Several readers have written to make this point, in response to left-wing criticisms that we should somehow have more National Guardsmen standing by–everywhere, I guess–to respond in case of emergency. I think Joe Zwers says it well:

The key point I see on the National Guard issue is that they are a fighting force, not a disaster recovery force. That is what we are spending hundreds of billions of dollars for [the Guard] over the years.
It is like owning a car. In my family, for example, we have one car. I work at home (I’m a writer) and my wife uses the car to drive to work. Now, if our son breaks his arm skateboarding while my wife is at work, I won’t have the car available to rush him over to the emergency room. So, is it bad that my wife uses the car for its primary purpose? No. We wouldn’t spend $10,000 a year just to have the car sitting in the driveway ready for those rare emergencies, but having a car that is used primarily for driving to work means that it is also available for emergencies the rest of the time as an added bonus.
So it is with the National Guard. If we weren’t using them sometimes as a military force, we wouldn’t be spending all that money to hire, train and equip them, so they wouldn’t be available on those rare occasions when a disaster occurs anyway.
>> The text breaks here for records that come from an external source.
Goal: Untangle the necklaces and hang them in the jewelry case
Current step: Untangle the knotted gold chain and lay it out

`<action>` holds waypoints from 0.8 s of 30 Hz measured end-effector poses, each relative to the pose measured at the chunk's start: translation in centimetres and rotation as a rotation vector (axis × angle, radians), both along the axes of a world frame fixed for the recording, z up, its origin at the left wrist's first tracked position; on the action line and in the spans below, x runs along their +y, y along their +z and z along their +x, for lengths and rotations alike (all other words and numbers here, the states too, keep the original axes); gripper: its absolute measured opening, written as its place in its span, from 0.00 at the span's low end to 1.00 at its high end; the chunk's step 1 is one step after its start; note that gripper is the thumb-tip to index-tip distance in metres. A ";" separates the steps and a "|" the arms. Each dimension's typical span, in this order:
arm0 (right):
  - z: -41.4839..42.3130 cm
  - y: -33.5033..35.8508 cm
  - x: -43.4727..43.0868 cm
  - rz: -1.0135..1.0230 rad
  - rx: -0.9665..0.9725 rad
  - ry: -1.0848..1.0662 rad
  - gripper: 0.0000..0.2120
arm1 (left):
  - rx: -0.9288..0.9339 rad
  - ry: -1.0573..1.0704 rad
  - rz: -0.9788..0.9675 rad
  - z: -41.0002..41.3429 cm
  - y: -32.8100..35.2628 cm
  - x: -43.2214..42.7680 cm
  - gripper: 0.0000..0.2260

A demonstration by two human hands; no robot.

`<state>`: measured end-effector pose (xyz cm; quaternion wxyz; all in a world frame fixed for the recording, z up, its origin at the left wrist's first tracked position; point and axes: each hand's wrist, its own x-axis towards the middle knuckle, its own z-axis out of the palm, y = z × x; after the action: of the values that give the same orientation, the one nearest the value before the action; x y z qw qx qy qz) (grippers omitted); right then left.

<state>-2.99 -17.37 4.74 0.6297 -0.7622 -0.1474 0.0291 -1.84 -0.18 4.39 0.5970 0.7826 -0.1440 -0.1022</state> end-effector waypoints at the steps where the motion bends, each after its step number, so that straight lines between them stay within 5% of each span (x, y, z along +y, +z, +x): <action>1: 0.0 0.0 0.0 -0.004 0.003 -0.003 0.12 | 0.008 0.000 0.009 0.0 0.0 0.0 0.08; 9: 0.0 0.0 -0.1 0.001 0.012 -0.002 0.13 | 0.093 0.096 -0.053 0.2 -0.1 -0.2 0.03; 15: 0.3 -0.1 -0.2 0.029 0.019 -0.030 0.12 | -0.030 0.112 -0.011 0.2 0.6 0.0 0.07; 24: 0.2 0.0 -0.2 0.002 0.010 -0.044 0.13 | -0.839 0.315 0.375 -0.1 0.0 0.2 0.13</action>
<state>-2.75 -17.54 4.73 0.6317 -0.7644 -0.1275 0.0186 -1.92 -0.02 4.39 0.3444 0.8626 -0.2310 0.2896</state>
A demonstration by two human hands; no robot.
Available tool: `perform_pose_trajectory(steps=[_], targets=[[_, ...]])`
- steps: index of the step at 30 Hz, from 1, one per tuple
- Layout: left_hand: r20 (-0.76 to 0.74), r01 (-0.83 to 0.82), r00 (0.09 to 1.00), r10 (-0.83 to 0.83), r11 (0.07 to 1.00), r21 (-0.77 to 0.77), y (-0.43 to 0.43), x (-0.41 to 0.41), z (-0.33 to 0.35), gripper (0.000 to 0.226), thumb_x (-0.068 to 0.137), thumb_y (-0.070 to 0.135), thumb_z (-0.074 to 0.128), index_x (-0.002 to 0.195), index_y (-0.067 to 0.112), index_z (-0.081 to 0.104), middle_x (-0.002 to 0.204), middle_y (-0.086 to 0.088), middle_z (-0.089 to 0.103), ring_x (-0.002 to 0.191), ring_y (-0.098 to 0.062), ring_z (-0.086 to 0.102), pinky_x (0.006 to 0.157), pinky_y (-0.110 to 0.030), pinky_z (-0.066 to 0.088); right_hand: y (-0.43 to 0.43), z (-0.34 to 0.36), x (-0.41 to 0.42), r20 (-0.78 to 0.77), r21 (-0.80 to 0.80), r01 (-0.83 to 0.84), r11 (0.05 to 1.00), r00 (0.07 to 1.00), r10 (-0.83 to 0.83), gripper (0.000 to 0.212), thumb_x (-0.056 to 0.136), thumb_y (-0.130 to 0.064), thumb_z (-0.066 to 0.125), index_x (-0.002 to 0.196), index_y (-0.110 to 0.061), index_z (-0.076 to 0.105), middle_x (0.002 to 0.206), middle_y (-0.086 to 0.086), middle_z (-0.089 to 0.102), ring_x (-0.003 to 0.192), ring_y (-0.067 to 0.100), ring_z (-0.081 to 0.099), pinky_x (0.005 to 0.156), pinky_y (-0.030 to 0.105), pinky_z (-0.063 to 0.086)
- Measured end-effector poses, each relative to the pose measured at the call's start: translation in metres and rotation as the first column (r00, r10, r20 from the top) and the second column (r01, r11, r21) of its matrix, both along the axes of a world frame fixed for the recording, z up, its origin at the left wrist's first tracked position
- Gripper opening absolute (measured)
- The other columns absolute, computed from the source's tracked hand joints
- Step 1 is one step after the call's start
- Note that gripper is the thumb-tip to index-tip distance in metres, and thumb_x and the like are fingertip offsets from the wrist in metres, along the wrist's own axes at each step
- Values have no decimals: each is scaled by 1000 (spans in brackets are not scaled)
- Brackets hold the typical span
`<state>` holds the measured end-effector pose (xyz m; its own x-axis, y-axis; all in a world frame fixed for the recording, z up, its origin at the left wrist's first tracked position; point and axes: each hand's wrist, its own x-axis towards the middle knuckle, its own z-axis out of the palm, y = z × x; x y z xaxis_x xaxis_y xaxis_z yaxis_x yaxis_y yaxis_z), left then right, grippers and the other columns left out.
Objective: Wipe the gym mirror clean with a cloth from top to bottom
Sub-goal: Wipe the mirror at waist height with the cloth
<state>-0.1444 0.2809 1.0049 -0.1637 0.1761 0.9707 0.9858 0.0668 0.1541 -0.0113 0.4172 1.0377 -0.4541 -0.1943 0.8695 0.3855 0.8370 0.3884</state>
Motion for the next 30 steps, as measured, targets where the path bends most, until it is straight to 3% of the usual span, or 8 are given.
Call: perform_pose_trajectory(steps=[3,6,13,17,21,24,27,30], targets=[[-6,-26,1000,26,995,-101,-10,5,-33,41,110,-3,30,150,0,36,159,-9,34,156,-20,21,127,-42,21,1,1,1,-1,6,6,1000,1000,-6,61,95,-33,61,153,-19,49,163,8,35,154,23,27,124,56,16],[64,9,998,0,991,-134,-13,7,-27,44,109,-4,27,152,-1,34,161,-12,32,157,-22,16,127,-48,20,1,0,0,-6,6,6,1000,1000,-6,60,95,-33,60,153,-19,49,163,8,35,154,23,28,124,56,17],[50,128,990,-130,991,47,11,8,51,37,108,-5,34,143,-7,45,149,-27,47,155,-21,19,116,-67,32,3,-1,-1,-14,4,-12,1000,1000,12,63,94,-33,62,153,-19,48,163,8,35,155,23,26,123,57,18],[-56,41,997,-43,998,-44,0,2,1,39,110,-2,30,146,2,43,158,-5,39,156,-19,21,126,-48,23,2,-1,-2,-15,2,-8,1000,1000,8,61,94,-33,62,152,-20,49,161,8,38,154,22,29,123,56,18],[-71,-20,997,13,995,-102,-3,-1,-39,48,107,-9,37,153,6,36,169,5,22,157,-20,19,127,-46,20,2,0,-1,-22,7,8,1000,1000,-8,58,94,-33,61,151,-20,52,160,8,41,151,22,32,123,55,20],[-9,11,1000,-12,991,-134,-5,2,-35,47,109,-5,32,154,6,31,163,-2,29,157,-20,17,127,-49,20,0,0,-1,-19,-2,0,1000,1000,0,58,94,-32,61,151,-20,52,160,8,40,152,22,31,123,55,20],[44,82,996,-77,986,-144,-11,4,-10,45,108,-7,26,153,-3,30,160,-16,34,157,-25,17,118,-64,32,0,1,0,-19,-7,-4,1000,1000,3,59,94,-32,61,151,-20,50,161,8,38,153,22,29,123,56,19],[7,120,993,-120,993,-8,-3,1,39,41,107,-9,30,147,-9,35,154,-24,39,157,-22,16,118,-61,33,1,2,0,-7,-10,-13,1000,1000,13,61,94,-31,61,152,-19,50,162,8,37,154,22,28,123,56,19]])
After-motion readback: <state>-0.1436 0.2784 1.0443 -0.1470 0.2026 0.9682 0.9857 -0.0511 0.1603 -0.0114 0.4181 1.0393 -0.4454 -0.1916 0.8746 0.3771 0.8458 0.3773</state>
Even if it would help to have those extra National Guardsmen available at this moment in New Orleans, if they weren’t occasionally used for warfare, there would be no Guard at all for use in disaster recovery. As it is the state has thousands ready to deploy.

Caroline Fijan adds:

Geez, NOW Liberals like the National Guard!—I thought they were a bunch of weenies who didn’t go to war, like W.

And Sharon Johnson provides appropriate perspective:

I just read your post on the National Guard, and wanted to let you know that my daughter-in-law called today to let us know that all of New Hampshire’s National Guard, as well as sixteen (I think) other states’ Guards have been put on alert to be deployed to the Gulf Coast. My son just got back from Iraq in February, and his first child is due in November. You can bet that there is and will be no whining from him and his wife or the rest of us. He signed up to do a job and will do it.
There is no need for us on the right to wring our hands about the finger-pointing that is happening in the media. The Guard stands ready to serve and couldn’t care less what some blonde under-fed bubble-headed morning show hostess has to say about their situation.

We do have a pretty stark contrast here, I think. We can all choose which side we want to be on.